Data Product Recommender Reference#

The data product recommender module provides query-log analysis and platform-specific parsers.

Core Classes#

Data Product Recommender - Core recommendation engine

wxdi.data_product_recommender.recommender.normalize_query_pattern(query_text: str)#

Normalize a SQL query into a pattern by replacing literals with placeholders.

This helps group similar queries together by removing variable parts like: - Numbers (123 -> ?) - Quoted strings (‘value’ -> ?) - Date literals (‘2024-01-01’ -> ?)

Parameters:

query_text (str) – The SQL query text to normalize

Return type:

str

Returns:

Normalized query pattern with literals replaced by ?

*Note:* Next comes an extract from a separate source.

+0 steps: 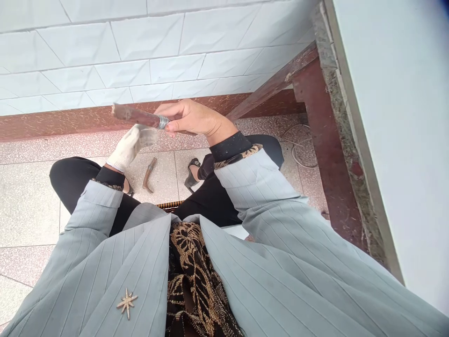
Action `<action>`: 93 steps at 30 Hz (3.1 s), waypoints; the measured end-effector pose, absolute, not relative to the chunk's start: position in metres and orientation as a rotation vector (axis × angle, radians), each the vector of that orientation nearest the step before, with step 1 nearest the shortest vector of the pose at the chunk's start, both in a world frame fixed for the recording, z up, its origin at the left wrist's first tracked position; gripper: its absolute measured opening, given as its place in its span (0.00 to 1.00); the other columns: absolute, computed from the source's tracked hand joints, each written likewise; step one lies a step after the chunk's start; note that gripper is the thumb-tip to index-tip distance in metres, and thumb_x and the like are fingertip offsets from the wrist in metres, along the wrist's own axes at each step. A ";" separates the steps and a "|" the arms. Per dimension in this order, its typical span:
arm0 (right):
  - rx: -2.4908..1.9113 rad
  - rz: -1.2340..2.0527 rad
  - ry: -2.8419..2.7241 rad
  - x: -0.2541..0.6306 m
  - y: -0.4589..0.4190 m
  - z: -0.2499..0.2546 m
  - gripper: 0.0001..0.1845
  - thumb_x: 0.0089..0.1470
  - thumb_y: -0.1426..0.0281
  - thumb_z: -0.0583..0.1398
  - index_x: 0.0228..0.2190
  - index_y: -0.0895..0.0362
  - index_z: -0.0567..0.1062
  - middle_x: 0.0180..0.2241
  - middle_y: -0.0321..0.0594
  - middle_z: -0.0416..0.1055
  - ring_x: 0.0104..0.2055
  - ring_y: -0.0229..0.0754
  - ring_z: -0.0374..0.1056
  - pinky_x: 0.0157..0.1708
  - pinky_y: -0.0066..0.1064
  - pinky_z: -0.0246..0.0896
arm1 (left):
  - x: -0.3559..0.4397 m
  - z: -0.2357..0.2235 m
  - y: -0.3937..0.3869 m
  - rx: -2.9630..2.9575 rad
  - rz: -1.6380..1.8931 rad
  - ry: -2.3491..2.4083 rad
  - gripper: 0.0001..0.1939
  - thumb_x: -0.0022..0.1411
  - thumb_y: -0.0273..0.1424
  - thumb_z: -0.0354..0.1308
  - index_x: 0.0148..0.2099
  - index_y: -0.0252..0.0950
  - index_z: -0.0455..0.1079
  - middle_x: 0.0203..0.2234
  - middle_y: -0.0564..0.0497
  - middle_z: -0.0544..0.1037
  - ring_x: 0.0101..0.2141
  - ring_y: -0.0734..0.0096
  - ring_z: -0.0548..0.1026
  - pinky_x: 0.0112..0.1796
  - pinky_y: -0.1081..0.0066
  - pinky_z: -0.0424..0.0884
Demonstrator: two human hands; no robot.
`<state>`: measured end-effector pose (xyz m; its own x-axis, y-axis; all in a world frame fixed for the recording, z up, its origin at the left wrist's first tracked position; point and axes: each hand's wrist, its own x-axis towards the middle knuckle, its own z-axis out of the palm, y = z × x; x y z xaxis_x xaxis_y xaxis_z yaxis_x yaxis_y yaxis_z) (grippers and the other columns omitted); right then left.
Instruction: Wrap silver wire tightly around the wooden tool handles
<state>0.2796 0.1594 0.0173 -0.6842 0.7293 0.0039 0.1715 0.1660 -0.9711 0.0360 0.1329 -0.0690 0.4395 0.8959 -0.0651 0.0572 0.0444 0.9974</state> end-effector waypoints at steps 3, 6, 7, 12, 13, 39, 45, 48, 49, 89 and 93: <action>-0.893 1.512 -1.792 0.270 0.157 0.016 0.26 0.60 0.47 0.66 0.47 0.56 0.79 0.35 0.37 0.74 0.31 0.35 0.66 0.31 0.27 0.61 | 0.044 -0.065 0.133 1.350 0.824 0.929 0.46 0.60 0.74 0.42 0.65 0.49 0.63 0.55 0.40 0.77 0.50 0.56 0.80 0.49 0.54 0.74; -0.961 1.465 -1.701 0.263 0.156 0.018 0.31 0.61 0.40 0.62 0.49 0.53 0.77 0.35 0.38 0.75 0.32 0.38 0.67 0.32 0.29 0.61 | 0.048 -0.065 0.133 1.346 0.855 0.977 0.49 0.59 0.76 0.38 0.70 0.51 0.59 0.59 0.38 0.74 0.46 0.57 0.81 0.47 0.55 0.74; -0.966 1.446 -1.684 0.261 0.157 0.019 0.32 0.60 0.39 0.61 0.48 0.53 0.77 0.36 0.39 0.75 0.32 0.38 0.66 0.31 0.29 0.61 | 0.049 -0.066 0.133 1.343 0.854 0.996 0.51 0.59 0.76 0.35 0.71 0.50 0.57 0.59 0.37 0.74 0.45 0.58 0.81 0.46 0.56 0.74; -0.965 1.307 -1.617 0.255 0.165 0.022 0.37 0.59 0.34 0.58 0.48 0.52 0.78 0.40 0.41 0.78 0.30 0.36 0.65 0.29 0.28 0.62 | 0.050 -0.067 0.133 1.262 0.848 0.956 0.51 0.63 0.72 0.31 0.71 0.41 0.57 0.53 0.35 0.78 0.37 0.64 0.81 0.42 0.61 0.76; -0.994 1.273 -1.618 0.254 0.167 0.023 0.38 0.59 0.34 0.57 0.50 0.52 0.77 0.42 0.42 0.78 0.31 0.36 0.65 0.29 0.29 0.62 | 0.048 -0.066 0.135 1.238 0.855 0.919 0.49 0.65 0.71 0.35 0.70 0.40 0.58 0.52 0.36 0.78 0.36 0.65 0.80 0.42 0.61 0.76; -1.147 1.831 -0.971 0.215 0.182 -0.007 0.14 0.59 0.78 0.67 0.30 0.56 0.66 0.23 0.27 0.64 0.19 0.27 0.55 0.17 0.19 0.49 | 0.021 -0.051 0.174 0.641 1.207 1.121 0.19 0.55 0.35 0.73 0.38 0.37 0.65 0.26 0.56 0.76 0.24 0.73 0.79 0.28 0.70 0.75; -1.340 1.851 -0.893 0.203 0.166 -0.015 0.07 0.66 0.81 0.59 0.36 0.58 0.70 0.18 0.26 0.61 0.17 0.29 0.54 0.16 0.20 0.48 | 0.021 -0.058 0.172 0.633 1.211 1.122 0.11 0.57 0.29 0.65 0.39 0.37 0.65 0.27 0.55 0.75 0.25 0.71 0.80 0.29 0.68 0.77; -1.273 1.904 -0.875 0.208 0.166 -0.010 0.07 0.67 0.78 0.60 0.34 0.59 0.70 0.19 0.26 0.60 0.17 0.28 0.53 0.17 0.20 0.49 | 0.016 -0.064 0.171 0.793 1.133 1.166 0.18 0.51 0.20 0.57 0.46 0.37 0.70 0.39 0.51 0.79 0.28 0.73 0.80 0.34 0.66 0.80; -1.237 1.933 -0.883 0.211 0.167 -0.008 0.07 0.67 0.77 0.60 0.34 0.59 0.70 0.20 0.26 0.60 0.17 0.28 0.53 0.17 0.20 0.49 | 0.013 -0.065 0.171 0.925 1.084 1.174 0.25 0.49 0.18 0.54 0.50 0.38 0.71 0.45 0.49 0.80 0.30 0.73 0.81 0.37 0.64 0.80; -1.561 1.581 -1.531 0.208 0.163 -0.019 0.07 0.56 0.77 0.68 0.30 0.58 0.76 0.14 0.29 0.61 0.16 0.32 0.54 0.14 0.24 0.48 | 0.016 -0.064 0.162 0.719 0.867 1.249 0.22 0.60 0.43 0.63 0.22 0.40 0.59 0.13 0.49 0.70 0.13 0.70 0.69 0.15 0.72 0.60; -1.627 1.603 -1.595 0.206 0.163 -0.017 0.05 0.56 0.77 0.69 0.33 0.59 0.78 0.13 0.28 0.60 0.15 0.33 0.54 0.15 0.25 0.48 | 0.019 -0.068 0.165 0.648 0.934 1.116 0.21 0.64 0.42 0.62 0.24 0.40 0.60 0.14 0.51 0.69 0.14 0.70 0.71 0.17 0.72 0.66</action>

class wxdi.data_product_recommender.recommender.DataProductRecommender(parser: QueryLogParser)#

Bases: object

Analyzes query logs and recommends data products

Parameters:

parser (QueryLogParser)

ERROR_QUERY_LOGS_NOT_LOADED = 'Query logs not loaded'#
load_query_logs_from_json_file(file_path: str)#

Load and normalize query logs from JSON file

Parameters:

file_path (str)

load_query_logs_from_csv_file(file_path: str)#

Load and normalize query logs from CSV or JSON file

Parameters:

file_path (str)

calculate_metrics()#

Calculate metrics for each table

Return type:

DataFrame

score_tables(query_weight=0.375, user_weight=0.375, recency_weight=0.15, consistency_weight=0.1)#

Score tables based on weighted metrics

Parameters:
  • query_weight (default: 0.375) – Weight for query frequency (default 0.375)

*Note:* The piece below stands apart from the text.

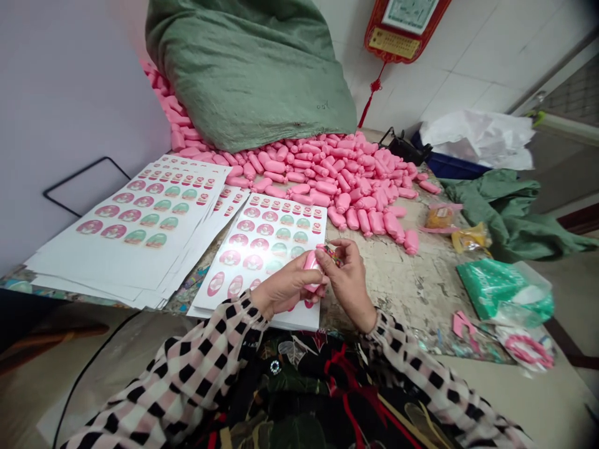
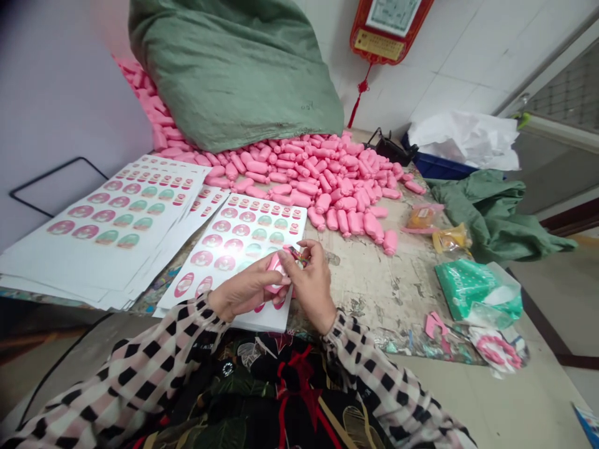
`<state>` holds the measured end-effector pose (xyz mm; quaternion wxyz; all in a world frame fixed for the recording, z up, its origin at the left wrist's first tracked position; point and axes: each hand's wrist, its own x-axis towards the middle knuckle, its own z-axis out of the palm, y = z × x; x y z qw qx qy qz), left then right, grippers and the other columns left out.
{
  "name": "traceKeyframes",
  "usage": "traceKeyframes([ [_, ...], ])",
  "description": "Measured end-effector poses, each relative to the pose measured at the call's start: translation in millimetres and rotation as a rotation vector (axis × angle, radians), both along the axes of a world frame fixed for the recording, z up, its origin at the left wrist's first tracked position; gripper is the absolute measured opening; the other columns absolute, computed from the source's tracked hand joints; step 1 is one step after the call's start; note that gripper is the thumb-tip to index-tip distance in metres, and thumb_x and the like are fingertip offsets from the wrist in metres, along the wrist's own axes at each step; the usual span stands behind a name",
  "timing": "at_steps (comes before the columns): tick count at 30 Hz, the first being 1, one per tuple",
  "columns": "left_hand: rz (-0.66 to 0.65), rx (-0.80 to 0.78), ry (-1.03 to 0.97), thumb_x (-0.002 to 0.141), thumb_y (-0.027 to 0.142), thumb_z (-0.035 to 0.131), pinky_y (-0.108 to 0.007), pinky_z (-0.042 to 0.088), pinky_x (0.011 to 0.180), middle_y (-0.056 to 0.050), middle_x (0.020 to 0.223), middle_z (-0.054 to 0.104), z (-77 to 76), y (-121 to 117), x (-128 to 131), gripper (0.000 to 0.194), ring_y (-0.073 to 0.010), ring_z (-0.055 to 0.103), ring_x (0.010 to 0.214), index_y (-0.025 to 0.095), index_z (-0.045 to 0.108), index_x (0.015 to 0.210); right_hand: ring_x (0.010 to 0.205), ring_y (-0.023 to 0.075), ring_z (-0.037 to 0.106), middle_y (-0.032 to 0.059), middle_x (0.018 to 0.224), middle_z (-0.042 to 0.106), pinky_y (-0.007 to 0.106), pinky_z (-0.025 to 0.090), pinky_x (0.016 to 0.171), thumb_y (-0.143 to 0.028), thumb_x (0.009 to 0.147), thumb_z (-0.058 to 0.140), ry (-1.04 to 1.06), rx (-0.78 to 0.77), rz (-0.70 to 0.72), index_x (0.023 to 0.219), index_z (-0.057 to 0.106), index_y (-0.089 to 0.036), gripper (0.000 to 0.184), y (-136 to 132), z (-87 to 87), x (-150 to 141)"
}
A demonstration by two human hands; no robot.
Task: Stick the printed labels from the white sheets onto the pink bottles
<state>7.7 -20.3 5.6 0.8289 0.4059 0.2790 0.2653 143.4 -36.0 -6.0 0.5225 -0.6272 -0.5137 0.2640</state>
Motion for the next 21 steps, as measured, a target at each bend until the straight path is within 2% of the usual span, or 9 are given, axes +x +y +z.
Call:
traceKeyframes([
  [2, 0.040, 0.032, -0.004, 0.075, 0.022, 0.061, -0.021, 0.038, 0.044, 0.005, 0.058, 0.055, 1.8, -3, 0, 0.032, -0.0095, 0.049, 0.044, 0.022, 0.044, 0.102, 0.068, 0.0124, 0.051, -0.0030, 0.077, 0.049, 0.025, 0.043, 0.061, -0.049, 0.075, 0.063, 0.159, -0.019, 0.044, 0.098, 0.054, -0.023, 0.036, -1, -0.1, -5],
  [4, 0.085, 0.034, -0.037, 0.080, 0.037, 0.058, -0.020, 0.037, 0.042, 0.003, 0.061, 0.057, 4.2, -5, -1, 0.027, -0.0092, 0.049, 0.043, 0.021, 0.046, 0.099, 0.066, 0.0115, 0.050, -0.0031, 0.077, 0.050, 0.025, 0.044, 0.060, -0.048, 0.078, 0.059, 0.276, -0.027, 0.103, 0.094, 0.053, -0.023, 0.030, -1, 2.8, -6],
  [6, 0.101, 0.004, -0.060, 0.083, 0.056, 0.046, -0.020, 0.035, 0.039, 0.001, 0.059, 0.056, 6.4, -5, 0, 0.039, -0.0087, 0.048, 0.041, 0.017, 0.050, 0.086, 0.065, 0.0110, 0.050, -0.0031, 0.077, 0.050, 0.025, 0.045, 0.060, -0.046, 0.079, 0.060, 0.335, -0.019, 0.124, 0.092, 0.053, -0.023, 0.028, 0, 6.4, -6],
  [8, 0.119, -0.038, -0.025, 0.082, 0.067, 0.034, -0.020, 0.034, 0.036, 0.000, 0.051, 0.053, 7.4, -4, 2, 0.054, -0.0088, 0.046, 0.037, 0.016, 0.051, 0.074, 0.064, 0.0105, 0.050, -0.0033, 0.079, 0.048, 0.024, 0.045, 0.058, -0.045, 0.075, 0.064, 0.354, -0.024, 0.116, 0.096, 0.052, -0.024, 0.033, 1, 8.1, -7],
  [12, 0.288, -0.122, 0.061, 0.080, 0.069, 0.037, -0.020, 0.029, 0.030, 0.003, 0.038, 0.045, 3.8, -2, 5, 0.055, -0.0087, 0.039, 0.028, 0.017, 0.050, 0.067, 0.059, 0.0092, 0.049, -0.0036, 0.086, 0.045, 0.023, 0.044, 0.050, -0.043, 0.062, 0.076, 0.317, -0.121, 0.121, 0.112, 0.045, -0.027, 0.061, -3, 1.7, -17],
  [15, 0.385, -0.185, 0.016, 0.079, 0.066, 0.043, -0.018, 0.025, 0.028, 0.004, 0.040, 0.047, -1.9, 0, 5, 0.051, -0.0075, 0.038, 0.027, 0.016, 0.051, 0.071, 0.064, 0.0107, 0.051, -0.0039, 0.087, 0.044, 0.025, 0.045, 0.054, -0.041, 0.055, 0.080, 0.256, -0.151, 0.120, 0.119, 0.039, -0.029, 0.076, -11, -8.2, -25],
  [18, 0.401, -0.227, -0.018, 0.080, 0.062, 0.047, -0.018, 0.026, 0.028, 0.004, 0.044, 0.050, -5.4, 0, 3, 0.046, -0.0070, 0.039, 0.028, 0.016, 0.052, 0.074, 0.068, 0.0120, 0.050, -0.0036, 0.087, 0.044, 0.026, 0.046, 0.059, -0.040, 0.054, 0.080, 0.225, -0.148, 0.092, 0.123, 0.036, -0.029, 0.082, -12, -13.9, -27],
  [21, 0.362, -0.235, -0.037, 0.081, 0.059, 0.046, -0.018, 0.026, 0.028, 0.004, 0.043, 0.048, -5.5, 0, 1, 0.044, -0.0070, 0.039, 0.028, 0.016, 0.050, 0.070, 0.071, 0.0125, 0.050, -0.0028, 0.087, 0.044, 0.027, 0.046, 0.062, -0.041, 0.058, 0.077, 0.216, -0.121, 0.067, 0.123, 0.039, -0.028, 0.077, -3, -13.1, -25],
])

  • user_weight (default: 0.375) – Weight for user diversity (default 0.375)

  • recency_weight (default: 0.15) – Weight for recent activity (default 0.15)

  • consistency_weight (default: 0.1) – Weight for consistent usage over time (default 0.10)

Returns:

DataFrame with scored tables sorted by recommendation_score

Note

Relationship metrics are not included as standalone tables are packaged in isolation without their related tables.

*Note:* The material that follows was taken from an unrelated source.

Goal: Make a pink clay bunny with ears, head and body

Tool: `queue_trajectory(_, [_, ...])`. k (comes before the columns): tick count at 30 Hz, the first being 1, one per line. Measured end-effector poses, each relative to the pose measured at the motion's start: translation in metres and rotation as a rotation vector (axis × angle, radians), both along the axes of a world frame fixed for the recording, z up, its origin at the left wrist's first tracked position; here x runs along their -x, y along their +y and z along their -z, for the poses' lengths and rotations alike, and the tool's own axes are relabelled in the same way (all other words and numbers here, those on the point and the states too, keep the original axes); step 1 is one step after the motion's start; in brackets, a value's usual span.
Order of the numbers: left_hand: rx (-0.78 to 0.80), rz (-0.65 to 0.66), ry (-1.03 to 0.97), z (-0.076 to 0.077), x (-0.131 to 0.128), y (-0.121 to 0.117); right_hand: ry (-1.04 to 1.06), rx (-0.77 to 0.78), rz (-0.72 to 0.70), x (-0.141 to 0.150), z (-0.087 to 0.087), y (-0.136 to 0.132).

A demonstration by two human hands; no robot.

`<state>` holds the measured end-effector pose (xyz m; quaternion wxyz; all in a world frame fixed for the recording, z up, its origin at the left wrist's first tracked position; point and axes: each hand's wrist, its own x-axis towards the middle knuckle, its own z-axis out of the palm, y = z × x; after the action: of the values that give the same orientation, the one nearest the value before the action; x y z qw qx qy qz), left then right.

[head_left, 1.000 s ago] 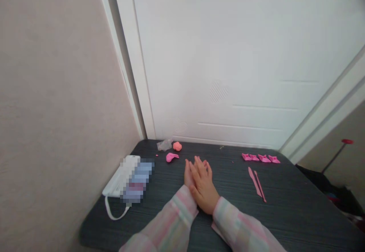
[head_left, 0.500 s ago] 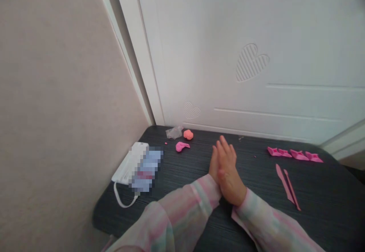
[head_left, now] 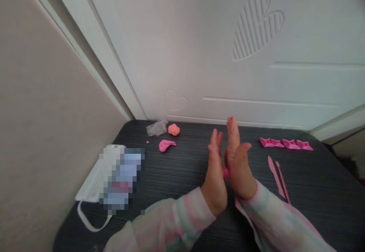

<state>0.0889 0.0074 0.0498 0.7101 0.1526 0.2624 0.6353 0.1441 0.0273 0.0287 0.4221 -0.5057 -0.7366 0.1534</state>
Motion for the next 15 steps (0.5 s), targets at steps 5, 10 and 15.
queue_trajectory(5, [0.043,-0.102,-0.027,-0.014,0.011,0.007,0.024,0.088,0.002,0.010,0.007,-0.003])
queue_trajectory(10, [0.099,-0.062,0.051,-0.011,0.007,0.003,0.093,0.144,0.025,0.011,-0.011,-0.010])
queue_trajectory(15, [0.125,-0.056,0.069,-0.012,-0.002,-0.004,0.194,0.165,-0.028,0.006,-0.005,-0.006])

get_top_query_patterns(tables: List[str], top_n: int = 5)#

Get the most frequent query patterns for a set of tables.

Parameters:
  • tables (List[str]) – List of table names to analyze

  • top_n (int, default: 5) – Number of top patterns to return (default 5)

Returns:

  • pattern: The normalized query pattern

  • count: Number of times this pattern appears

  • example: An actual query text example

  • tables_used: Tables from the group that appear in this pattern

Return type:

List[Dict]

identify_table_groups(min_cooccurrence=None)#

Identify groups of frequently co-occurring tables

Parameters:

min_cooccurrence (default: None) – Minimum number of times tables must appear together. If None, automatically calculated as 0.01% of total queries (minimum 2, maximum 100)

Returns:

(table_group, count) sorted by count descending

Return type:

List of tuples

recommend_data_products(num_recommendations=10, min_score=None, min_frequency_threshold=0.1, min_group_size=2, max_group_size=10)#

Generate final data product recommendations using frequency-based clustering

Parameters:
  • num_recommendations (default: 10) – Maximum number of top recommendations to return

  • min_score (default: None) – Minimum recommendation score threshold (0-100). Tables below this score will be excluded from all recommendations. Also used to filter standalone (unclustered) tables. If None, no score filtering is applied.

  • min_frequency_threshold (default: 0.1) – Minimum join frequency for clustering (0.0-1.0)

  • min_group_size (default: 2) – Minimum tables in a cluster

  • max_group_size (default: 10) – Maximum tables in a cluster

Returns:

Dictionary with ‘individual_tables’, ‘table_groups’, and optionally ‘standalone_tables’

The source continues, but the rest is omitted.